Sometimes things don’t go the way they should during a criminal trial. After a conviction and sentencing, defendants and their criminal defense attorneys are left with important decisions to make about what to do next. In Florida, two of the options that might be available to criminal defendants include motions for post-conviction relief under Rule 3.850, and federal petitions for a writ of habeas corpus pursuant to 28 U.S.C. § 2254.
What is a § 2254 Petition in Florida?
Similar to a Rule 3.850 motion, a § 2254 petition is used to challenge a conviction on the basis that a defendant’s constitutional rights have been violated. These pleadings are different in nature than an appeal. An appeal is a challenge that is presented to the appellate court that usually indicates a deficiency in the record. A post-conviction motion is often used to assert that ineffective assistance of counsel or newly discovered evidence undermined reliance in the proceeding in which the conviction was obtained.
Importantly, a § 2254 petition cannot be filed in federal court until the applicant has exhausted the remedies available in the courts of the state, such as an appeal or a Rule 3.850 motion. The catch is that the § 2254 petition must be filed within 1-year after the state judgment becomes final. That 1-year period is tolled during the pendency of any properly filed state postconviction motion.
Tolling for a § 2254 Petition
The 11th Circuit Court of Appeals in Green v. Sec'y, Fla. Dep't of Corr., 877 F.3d 1244 (11th Cir. 2017), discussed an important clarification regarding tolling for § 2254 petitions. Mr. Green had filed multiple post-conviction motions in state court. His original Rule 3.850 motion was deemed insufficient because it had improper language regarding the required oath. Under Florida law, a post-conviction motion that corrects a deficient oath “relates back” to the initial motion and is deemed filed as of the original filing date.

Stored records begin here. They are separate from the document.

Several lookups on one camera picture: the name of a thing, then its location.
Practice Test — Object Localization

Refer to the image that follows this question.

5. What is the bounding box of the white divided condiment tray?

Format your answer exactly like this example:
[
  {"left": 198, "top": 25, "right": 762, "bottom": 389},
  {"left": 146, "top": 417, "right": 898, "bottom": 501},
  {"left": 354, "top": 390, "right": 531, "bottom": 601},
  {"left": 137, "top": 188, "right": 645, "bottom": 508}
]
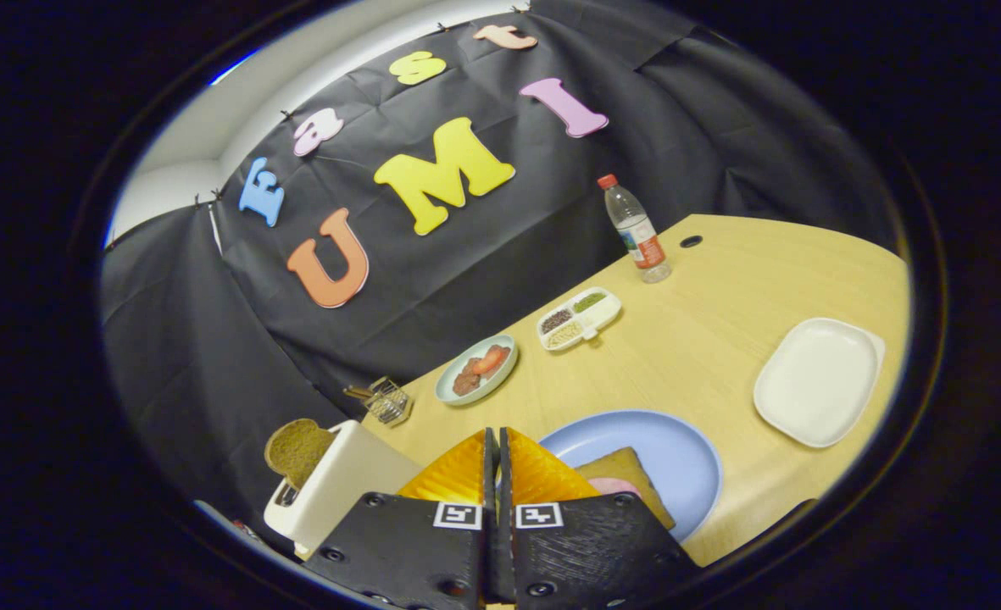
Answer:
[{"left": 536, "top": 286, "right": 623, "bottom": 353}]

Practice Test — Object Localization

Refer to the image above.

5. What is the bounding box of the pale green round plate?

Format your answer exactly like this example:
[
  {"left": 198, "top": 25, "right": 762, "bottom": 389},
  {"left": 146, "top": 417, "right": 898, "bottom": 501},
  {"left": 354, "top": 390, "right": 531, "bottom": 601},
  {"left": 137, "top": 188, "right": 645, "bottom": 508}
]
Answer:
[{"left": 434, "top": 333, "right": 519, "bottom": 407}]

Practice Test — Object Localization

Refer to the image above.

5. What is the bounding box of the brown meat slice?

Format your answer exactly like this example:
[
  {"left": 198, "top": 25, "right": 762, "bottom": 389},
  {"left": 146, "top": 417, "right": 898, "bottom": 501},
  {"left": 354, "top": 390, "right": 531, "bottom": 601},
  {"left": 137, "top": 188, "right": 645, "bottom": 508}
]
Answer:
[{"left": 453, "top": 357, "right": 485, "bottom": 397}]

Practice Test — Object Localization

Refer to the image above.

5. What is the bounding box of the clear water bottle red cap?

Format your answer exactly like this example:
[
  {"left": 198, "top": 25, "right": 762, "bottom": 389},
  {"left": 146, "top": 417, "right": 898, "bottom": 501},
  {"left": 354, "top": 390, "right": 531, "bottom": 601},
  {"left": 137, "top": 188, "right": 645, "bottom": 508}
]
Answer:
[{"left": 597, "top": 174, "right": 673, "bottom": 285}]

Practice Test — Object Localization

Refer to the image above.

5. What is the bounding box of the blue round plate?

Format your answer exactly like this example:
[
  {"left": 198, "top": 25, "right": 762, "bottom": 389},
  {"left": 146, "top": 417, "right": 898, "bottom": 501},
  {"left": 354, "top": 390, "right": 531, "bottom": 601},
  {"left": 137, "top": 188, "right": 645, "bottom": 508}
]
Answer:
[{"left": 537, "top": 409, "right": 724, "bottom": 544}]

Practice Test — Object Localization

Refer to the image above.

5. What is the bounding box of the white toaster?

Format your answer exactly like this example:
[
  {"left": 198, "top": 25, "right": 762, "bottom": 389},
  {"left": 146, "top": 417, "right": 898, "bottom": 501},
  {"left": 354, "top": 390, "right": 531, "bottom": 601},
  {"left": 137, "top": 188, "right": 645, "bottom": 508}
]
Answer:
[{"left": 263, "top": 419, "right": 422, "bottom": 560}]

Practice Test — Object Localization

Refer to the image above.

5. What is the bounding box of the red tomato slice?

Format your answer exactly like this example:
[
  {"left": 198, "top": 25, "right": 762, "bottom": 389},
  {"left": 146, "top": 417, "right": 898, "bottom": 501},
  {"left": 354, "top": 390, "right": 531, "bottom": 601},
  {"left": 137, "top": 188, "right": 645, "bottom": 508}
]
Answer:
[{"left": 472, "top": 345, "right": 512, "bottom": 376}]

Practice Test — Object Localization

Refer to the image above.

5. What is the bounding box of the black backdrop cloth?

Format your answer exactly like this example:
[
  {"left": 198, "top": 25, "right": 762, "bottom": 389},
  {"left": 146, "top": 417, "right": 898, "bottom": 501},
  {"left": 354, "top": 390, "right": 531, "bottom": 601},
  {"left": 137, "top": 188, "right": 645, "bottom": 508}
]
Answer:
[{"left": 100, "top": 0, "right": 899, "bottom": 530}]

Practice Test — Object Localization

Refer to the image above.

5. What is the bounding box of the brown toast slice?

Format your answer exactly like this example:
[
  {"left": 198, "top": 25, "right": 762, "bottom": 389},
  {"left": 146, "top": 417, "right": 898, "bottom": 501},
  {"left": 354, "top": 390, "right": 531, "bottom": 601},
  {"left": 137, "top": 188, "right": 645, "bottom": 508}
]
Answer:
[
  {"left": 264, "top": 418, "right": 336, "bottom": 491},
  {"left": 574, "top": 446, "right": 678, "bottom": 531}
]

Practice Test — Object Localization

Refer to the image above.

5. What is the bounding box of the wire utensil basket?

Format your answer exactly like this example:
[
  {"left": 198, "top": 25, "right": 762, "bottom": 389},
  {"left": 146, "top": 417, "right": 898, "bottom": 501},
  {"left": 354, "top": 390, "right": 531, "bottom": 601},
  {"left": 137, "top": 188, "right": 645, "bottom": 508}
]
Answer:
[{"left": 343, "top": 376, "right": 414, "bottom": 426}]

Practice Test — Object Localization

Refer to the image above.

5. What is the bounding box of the pink ham slice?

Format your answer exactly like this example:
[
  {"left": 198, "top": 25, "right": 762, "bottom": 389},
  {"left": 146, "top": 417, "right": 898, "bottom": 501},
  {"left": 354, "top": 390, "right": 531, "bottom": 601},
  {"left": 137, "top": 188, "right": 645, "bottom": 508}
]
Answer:
[{"left": 587, "top": 476, "right": 642, "bottom": 500}]

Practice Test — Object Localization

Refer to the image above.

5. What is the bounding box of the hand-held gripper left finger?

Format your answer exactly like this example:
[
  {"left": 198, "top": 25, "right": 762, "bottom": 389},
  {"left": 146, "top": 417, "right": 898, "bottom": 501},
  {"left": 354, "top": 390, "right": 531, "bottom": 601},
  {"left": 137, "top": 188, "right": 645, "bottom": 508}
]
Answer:
[{"left": 303, "top": 427, "right": 500, "bottom": 610}]

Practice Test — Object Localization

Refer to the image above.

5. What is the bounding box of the white rectangular plate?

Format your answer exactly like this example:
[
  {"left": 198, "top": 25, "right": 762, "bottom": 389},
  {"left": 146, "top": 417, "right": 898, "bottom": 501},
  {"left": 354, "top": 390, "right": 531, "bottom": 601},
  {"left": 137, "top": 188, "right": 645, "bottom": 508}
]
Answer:
[{"left": 752, "top": 317, "right": 886, "bottom": 449}]

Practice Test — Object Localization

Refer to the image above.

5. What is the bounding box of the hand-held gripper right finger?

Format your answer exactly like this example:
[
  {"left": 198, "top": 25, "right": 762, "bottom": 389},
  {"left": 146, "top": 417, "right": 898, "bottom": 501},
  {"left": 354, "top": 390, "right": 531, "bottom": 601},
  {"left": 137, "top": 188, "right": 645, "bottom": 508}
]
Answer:
[{"left": 500, "top": 426, "right": 703, "bottom": 610}]

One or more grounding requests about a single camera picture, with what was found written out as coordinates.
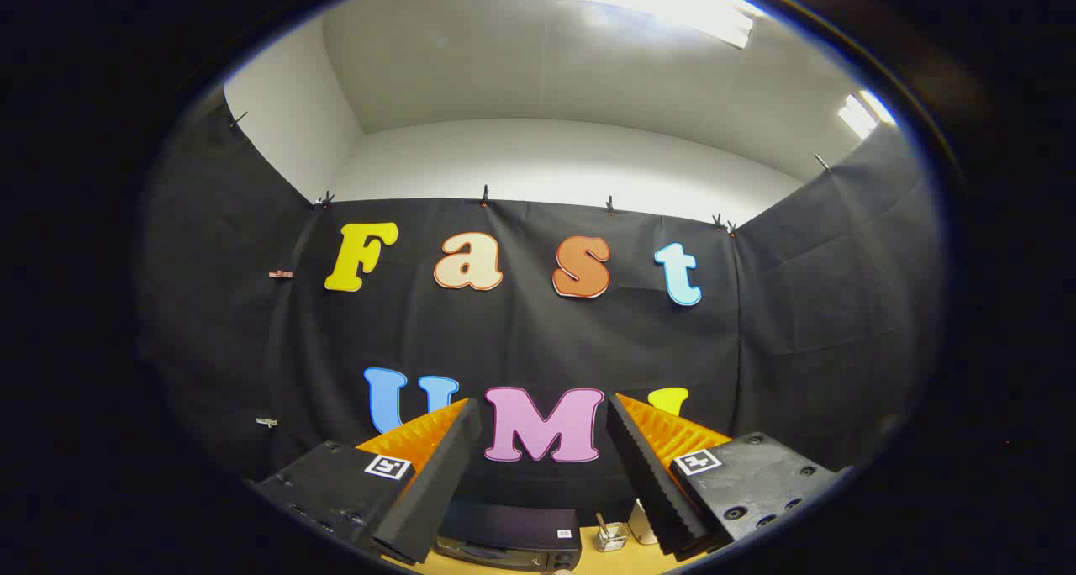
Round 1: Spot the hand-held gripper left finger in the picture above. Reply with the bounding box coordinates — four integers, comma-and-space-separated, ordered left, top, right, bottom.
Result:
252, 398, 484, 567

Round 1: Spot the white bread toaster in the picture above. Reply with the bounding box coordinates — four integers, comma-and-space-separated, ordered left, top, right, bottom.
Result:
628, 499, 659, 546

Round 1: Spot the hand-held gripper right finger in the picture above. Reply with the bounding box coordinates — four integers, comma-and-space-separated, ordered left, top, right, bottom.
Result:
606, 393, 838, 562

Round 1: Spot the small ceiling light panel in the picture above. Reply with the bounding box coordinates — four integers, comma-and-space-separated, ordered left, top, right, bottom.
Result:
837, 90, 897, 140

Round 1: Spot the black toaster oven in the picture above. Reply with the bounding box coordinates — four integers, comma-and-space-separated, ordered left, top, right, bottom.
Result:
433, 498, 583, 572

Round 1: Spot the black backdrop cloth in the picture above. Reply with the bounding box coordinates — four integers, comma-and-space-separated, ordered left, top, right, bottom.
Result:
139, 87, 942, 525

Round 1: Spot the large ceiling light panel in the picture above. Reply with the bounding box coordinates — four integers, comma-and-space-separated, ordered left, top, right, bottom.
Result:
551, 0, 767, 50

The Green Court concluded that the state of Florida’s application of its own procedural rules guides a federal court’s determination of timeliness of a § 2254 petition, and therefore Mr. Green’s original Rule 3.850 filing date is the date that controls when the tolling of the statute of limitations began.
In sum, Green holds that when a facially insufficient Rule 3.850 motion is filed, the original date of filing is controlling when determining the timeliness of a § 2254 petition. This holds true as long as the Rule 3.850 motion is permitted to be amended to comply with the rules and refiled. Once a corrected motion is filed, the federal limitations period is considered tolled from the date of the original filing, up to and until the conclusion of the Rule 3.850 proceeding. It should be noted that additional grounds for statutory tolling exist, which include equitable tolling or actual innocence; however, the Green case does not discuss those additional grounds.
In Need of a Post-Conviction Attorney in Florida?
If you or someone you know needs assistance filing a post-conviction motion, our experienced and knowledgable post-conviction attorneys in Florida are always here to help you in your time of need. To schedule a free consultation with a member of our team, fill out the contact form on our website or call us today!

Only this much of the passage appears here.